He woke up with a vague sense of uncertainty. Much earlier, in 2016, he had defended in New York that Acemoglu and Robinson in their “A Theory of Political Transitions” of 2001 had chosen on dubious grounds to package their message in dense mathematical language. This fits in with the suspicion that political power positions can be acquired through economic-discipline based knowledge asymmetries. A suspicion that was reinforced for him by documentaries such as Charles Ferguson’s “Inside Job” from 2010.

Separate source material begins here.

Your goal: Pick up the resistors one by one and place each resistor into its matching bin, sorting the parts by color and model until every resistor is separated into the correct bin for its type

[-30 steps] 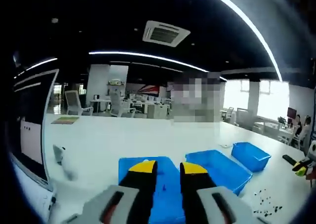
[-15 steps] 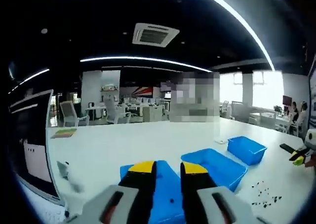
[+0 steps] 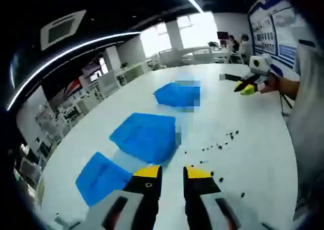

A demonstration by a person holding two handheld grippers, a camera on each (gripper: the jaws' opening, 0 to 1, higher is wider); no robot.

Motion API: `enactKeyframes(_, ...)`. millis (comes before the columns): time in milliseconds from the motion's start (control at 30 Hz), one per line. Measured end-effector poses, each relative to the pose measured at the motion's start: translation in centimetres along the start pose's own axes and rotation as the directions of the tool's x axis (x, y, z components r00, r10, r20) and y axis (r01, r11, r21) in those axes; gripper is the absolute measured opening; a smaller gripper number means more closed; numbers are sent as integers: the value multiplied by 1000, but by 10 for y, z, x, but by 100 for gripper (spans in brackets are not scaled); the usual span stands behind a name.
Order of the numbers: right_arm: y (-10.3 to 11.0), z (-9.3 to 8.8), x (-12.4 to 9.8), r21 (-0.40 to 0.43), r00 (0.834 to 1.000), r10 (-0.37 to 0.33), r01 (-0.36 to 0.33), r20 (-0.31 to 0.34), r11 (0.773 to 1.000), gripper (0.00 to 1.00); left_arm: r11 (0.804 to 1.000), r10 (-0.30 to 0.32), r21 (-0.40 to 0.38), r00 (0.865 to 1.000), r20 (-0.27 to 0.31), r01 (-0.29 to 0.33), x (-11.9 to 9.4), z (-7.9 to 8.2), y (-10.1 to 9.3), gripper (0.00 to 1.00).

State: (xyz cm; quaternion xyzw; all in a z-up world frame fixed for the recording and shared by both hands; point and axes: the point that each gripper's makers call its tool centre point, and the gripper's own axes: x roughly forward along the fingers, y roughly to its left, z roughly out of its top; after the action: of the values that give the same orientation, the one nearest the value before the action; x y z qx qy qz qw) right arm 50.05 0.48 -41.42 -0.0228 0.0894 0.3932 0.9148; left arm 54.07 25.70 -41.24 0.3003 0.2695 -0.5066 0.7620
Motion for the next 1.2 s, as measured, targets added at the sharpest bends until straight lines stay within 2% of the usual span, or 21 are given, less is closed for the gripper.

The piece is about a model that describes political dynamics (the ability to alternate between democracy and dictatorship) on the basis of political-economic cycles in which individual variables (rich-poor, extent of democratic control, willingness to revolution yes-no, income , expenditures, taxes), collective variables (tax level, democracy dictatorship, willingness to give democratic control) and memory variables (was there a revolution in the previous cycle yes-no) play a role.

This set-up is perfectly suited to show with the help of agent-based simulation where heuristics can be made visible in a way that is clear to alpha minds. But a mathematical approach has been chosen that allows to define an equilibrium: roughly with “a pure-strategy Markov perfect equilibrium is the combination of strategies…

such that the equations (1) and (2) are solved.”

His problem with this approach is that the mathematical representation more or less obscures that, in order to make it operational at all, it requires an unacceptably extensive restriction of the parameter space that the model should support. A quote as an example: “We treat all poor agents as identical, and all members of the elite are also identical.” (p. 941) Since the model only knows these two types this reduces the mathematical complexity of a workforce and a networking elite to two straw or front men.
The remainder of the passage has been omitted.